It has been only within a few years that we have had any knowledge whatever of them, and that knowledge is still very incomplete, too incomplete to justify any attempt to picture them as living animals, even though we take the liberties that some of our illustrators of extinct animals feel warranted in assuming. The first known specimens of these “sea-reptiles”—for that is the meaning of the word Thalattosauria—were discovered and described by Professor J. C. Merriam less than ten years ago, and all our knowledge of these animals is due to the same author, who has studied attentively the known specimens, all of which are preserved in the museum of the University of California. The first discovered fragmentary specimens were confounded with those of early ichthyosaurs, from the Upper Triassic rocks of northern California with which they were associated. No specimen has yet been found that is even approximately complete; some parts of the skeleton are not yet known, even from fragmentary remains, and not till other and more complete specimens have been found will it be possible to determine the real form of the living animals or to decide what their nearest relationships with other reptiles were. Professor Merriam thinks that they were related most closely with the Rhynchocephalia ([p. 176]) of which the Sphenodon, or tuatera, of New Zealand is the only living representative, but whose direct genealogical history runs back nearly or quite to the time in which the thalattosaurs lived. On the other hand, there are so many resemblances to the mosasaurs shown in the remains that have been discovered, that it is possible the thalattosaurs were only a short-lived branch of the primitive lizards, which we also know were in existence at the time when the thalattosaurs lived. However, even though they resembled the mosasaurs, there could have been no direct genealogical relationships between them, for it is quite certain that the thalattosaurs very soon went out of existence, leaving no descendants. But it matters little which were the land forbears of the thalattosaurs; they present such distinct adaptations to water life—characters all their own—that their ancestral kinship may well be left to the future researches of the curious paleontologist. For the present, at least, they may well be placed in an order of reptiles all their own, as Professor Merriam has proposed—the Thalattosauria.

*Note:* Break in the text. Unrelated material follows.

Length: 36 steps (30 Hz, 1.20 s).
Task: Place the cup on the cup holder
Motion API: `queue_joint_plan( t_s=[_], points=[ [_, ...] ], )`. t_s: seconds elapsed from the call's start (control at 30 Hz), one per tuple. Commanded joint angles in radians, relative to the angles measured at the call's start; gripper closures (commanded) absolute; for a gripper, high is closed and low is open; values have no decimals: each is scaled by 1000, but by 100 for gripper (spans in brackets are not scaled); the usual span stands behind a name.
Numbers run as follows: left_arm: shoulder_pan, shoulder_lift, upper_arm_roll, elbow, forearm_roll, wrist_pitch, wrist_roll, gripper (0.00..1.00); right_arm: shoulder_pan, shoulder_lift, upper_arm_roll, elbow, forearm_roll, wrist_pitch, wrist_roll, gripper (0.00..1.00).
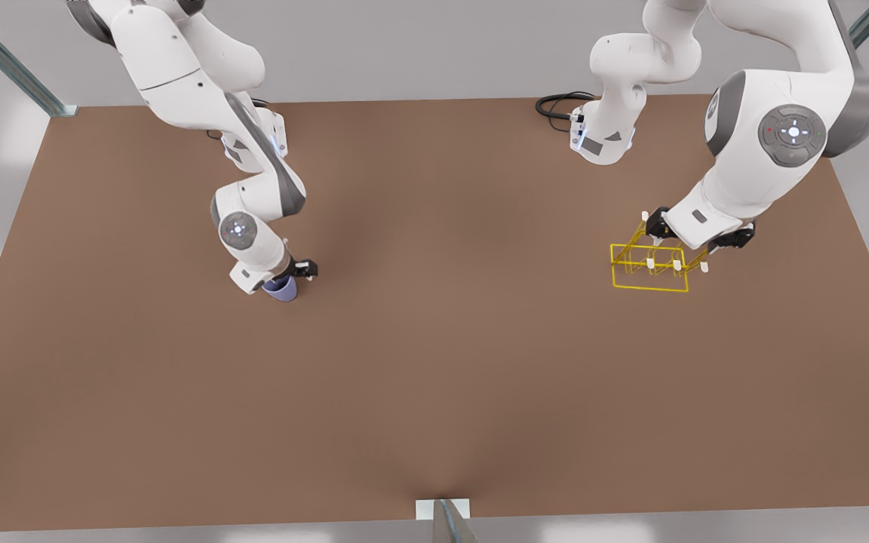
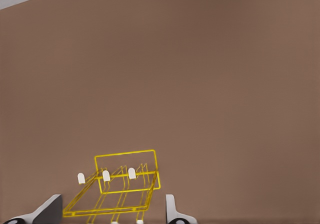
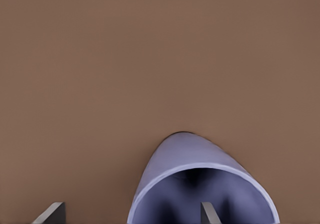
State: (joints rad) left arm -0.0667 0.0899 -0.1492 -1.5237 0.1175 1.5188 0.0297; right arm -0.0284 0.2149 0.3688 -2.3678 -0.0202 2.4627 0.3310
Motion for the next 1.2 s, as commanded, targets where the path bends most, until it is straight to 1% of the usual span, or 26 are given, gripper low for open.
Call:
queue_joint_plan(
  t_s=[0.0, 0.03, 0.1, 0.17, 0.2, 0.23, 0.27, 0.43, 0.57, 0.63, 0.67, 0.7, 0.73, 0.77, 0.8, 0.83, 0.87, 0.9, 0.93, 1.0, 1.07, 1.1, 1.17],
  points=[
    [1, 1, 0, 0, 1, 0, 24, 0, -1, 14, -1, 4, -7, 22, 52, 0],
    [1, 2, 0, 0, 1, 0, 24, 0, -1, 15, -1, 5, -7, 22, 51, 0],
    [1, 4, 2, 0, 1, 0, 24, 0, -2, 21, -1, 5, -7, 22, 86, 21],
    [1, 10, 2, 0, -1, 1, 24, 0, -2, 24, -1, 7, -7, 21, 86, 37],
    [1, 14, 2, 0, -1, 4, 24, 0, -4, 24, -1, 9, -7, 21, 86, 55],
    [1, 14, 2, 0, -1, 4, 24, 0, -4, 23, -1, 9, -7, 19, 85, 70],
    [1, 19, 2, 0, -1, 6, 26, 0, -11, 23, -1, 10, -7, 16, 80, 79],
    [1, 21, 3, 0, -1, 6, 26, 0, -13, 21, -1, 18, -9, 10, 69, 79],
    [1, 21, 5, 0, -1, 6, 26, 0, -13, 15, 1, 88, -9, -103, 83, 79],
    [1, 21, 5, 0, -1, 6, 26, 0, -10, 0, 7, 113, 3, -120, 79, 79],
    [1, 21, 5, 0, 1, 6, 26, 0, -8, -2, 9, 151, 11, -154, 77, 79],
    [1, 21, 5, 0, -1, 6, 26, 0, 8, 0, 28, 237, 54, -229, 60, 79],
    [1, 21, 5, 0, -1, 6, 26, 0, -1, 1, 97, 364, 135, -339, 62, 79],
    [1, 21, 5, 0, -1, 6, 26, 0, 8, 7, 108, 490, 186, -429, 62, 79],
    [1, 21, 5, 0, -1, 6, 26, 0, 8, 14, 128, 532, 235, -439, 57, 79],
    [1, 22, 7, 0, 1, 6, 26, 0, 8, 29, 139, 558, 338, -439, 39, 79],
    [1, 22, 7, 0, 1, 8, 26, 0, 5, 50, 139, 561, 476, -430, -52, 79],
    [1, 22, 7, 0, -1, 9, 26, 0, 1, 95, 139, 588, 572, -429, -168, 79],
    [1, 24, 7, 2, -1, 9, 26, 0, -1, 171, 139, 643, 644, -432, -276, 79],
    [1, 22, 7, 2, -1, 9, 26, 0, 50, 398, 140, 849, 761, -513, -455, 79],
    [1, 28, 7, 2, -1, 11, 26, 0, 130, 575, 136, 1041, 891, -588, -621, 79],
    [1, 28, 7, 2, 1, 12, 26, 0, 163, 661, 133, 1151, 922, -629, -675, 79],
    [1, 28, 7, 2, 1, 17, 26, 0, 255, 879, 134, 1406, 1005, -726, -747, 79]
  ],
)
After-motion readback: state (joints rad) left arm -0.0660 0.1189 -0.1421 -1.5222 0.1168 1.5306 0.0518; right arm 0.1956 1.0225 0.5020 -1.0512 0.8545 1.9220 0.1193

Fig. 82.—Skull of Thalattosaurus.
(After Merriam)

No thalattosaurs were large animals. If they had the same proportions between the lengths of head, body, and tail as the mosasaurs, none exceeded seven feet in length, and they may have been even shorter, though probably not much. The figure of the skull, as restored by Professor Merriam, shows many striking aquatic adaptations, in the elongated, pointed muzzle, in the large external nostrils, situated far back toward the eyes, and in the well-ossified ring of bones surrounding the eyeball. There is a parietal opening in the roof of the skull, as in the modern lizards and tuatera; but it is not known for certainty whether there were two openings on each side in the roof of the skull, as in the modern tuatera. While this character may seem trivial, it is really one of the most important in the reptilian anatomy in determining the relationship and classification of reptiles. The teeth are conical and pointed in the front end of the upper and lower jaws, but farther back they are rounded, rugose, and obtuse, and could have been used only for crushing hard objects, like mollusks, crustaceans, etc. ([Fig. 82]). And not only was there a row of such teeth on each jaw (only partly seen in the figure), but similar teeth covered a large part of the palate. And the lower jaws, it is seen, are rather massive.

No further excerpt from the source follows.